4. Generating negative reviews.

While having a variety of reviews can actually help your SEO, an overwhelming amount of negative reviews can impact your business’s reputation.

One negative SEO tactic a competitor can use is to flood your site with negative reviews because they’re easy to manipulate.

What to Do About It

To avoid this, you should monitor your reviews and make sure you use them as an opportunity to respond and interact with your audience.

If you’ve spotted a fake review from someone who’s misrepresenting their identity or the connection to your business, you can flag them right on Google.

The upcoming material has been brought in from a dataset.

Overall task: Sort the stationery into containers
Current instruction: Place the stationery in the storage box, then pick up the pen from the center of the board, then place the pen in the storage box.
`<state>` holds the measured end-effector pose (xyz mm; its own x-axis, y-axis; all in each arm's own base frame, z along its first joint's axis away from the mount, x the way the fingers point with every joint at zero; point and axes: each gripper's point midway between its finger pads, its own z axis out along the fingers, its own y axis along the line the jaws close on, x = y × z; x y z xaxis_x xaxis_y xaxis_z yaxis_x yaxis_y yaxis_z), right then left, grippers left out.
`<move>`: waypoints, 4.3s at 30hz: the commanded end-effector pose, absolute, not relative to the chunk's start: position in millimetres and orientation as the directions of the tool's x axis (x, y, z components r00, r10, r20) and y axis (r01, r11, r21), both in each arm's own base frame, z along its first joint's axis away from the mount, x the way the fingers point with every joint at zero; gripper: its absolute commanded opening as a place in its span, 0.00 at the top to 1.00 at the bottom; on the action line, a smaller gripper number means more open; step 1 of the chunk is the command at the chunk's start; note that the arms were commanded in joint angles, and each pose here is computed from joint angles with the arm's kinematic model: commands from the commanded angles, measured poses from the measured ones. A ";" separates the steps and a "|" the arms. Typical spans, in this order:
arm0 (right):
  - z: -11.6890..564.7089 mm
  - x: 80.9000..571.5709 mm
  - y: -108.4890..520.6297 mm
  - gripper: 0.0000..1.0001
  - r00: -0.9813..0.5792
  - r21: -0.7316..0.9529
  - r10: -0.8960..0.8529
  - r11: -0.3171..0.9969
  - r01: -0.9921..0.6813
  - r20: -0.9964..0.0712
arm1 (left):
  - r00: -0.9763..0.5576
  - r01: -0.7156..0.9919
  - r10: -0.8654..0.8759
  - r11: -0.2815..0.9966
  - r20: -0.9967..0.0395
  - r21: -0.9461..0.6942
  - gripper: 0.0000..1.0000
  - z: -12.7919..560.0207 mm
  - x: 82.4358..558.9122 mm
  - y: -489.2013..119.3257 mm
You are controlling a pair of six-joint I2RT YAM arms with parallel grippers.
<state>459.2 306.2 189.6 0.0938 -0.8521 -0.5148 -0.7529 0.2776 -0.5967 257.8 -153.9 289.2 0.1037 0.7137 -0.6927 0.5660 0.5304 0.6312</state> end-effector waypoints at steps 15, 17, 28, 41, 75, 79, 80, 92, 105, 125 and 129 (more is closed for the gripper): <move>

5. Creating fake social profiles.

Another tactic a competitor can use to impact your rankings is to create fake social profiles in your company’s name. This is done to ruin your reputation and spread false information.

What to Do About It

To avoid this, when you come across fake profiles report them as spam before they start to get followers.

You can also use tools to track your social media mentions so you’ll be informed when anyone mentions your name or site on social media. Most social media automation tools should have this capability, so you’ll be alerted when a fake social profile is created.

Although negative SEO can seem like a scary concept, search engines are becoming increasingly vigilant against negative SEO, so it’s becoming less and less dangerous. The important thing is that you monitor your SEO health on a regular basis to make sure you notice an attack before it impacts your site.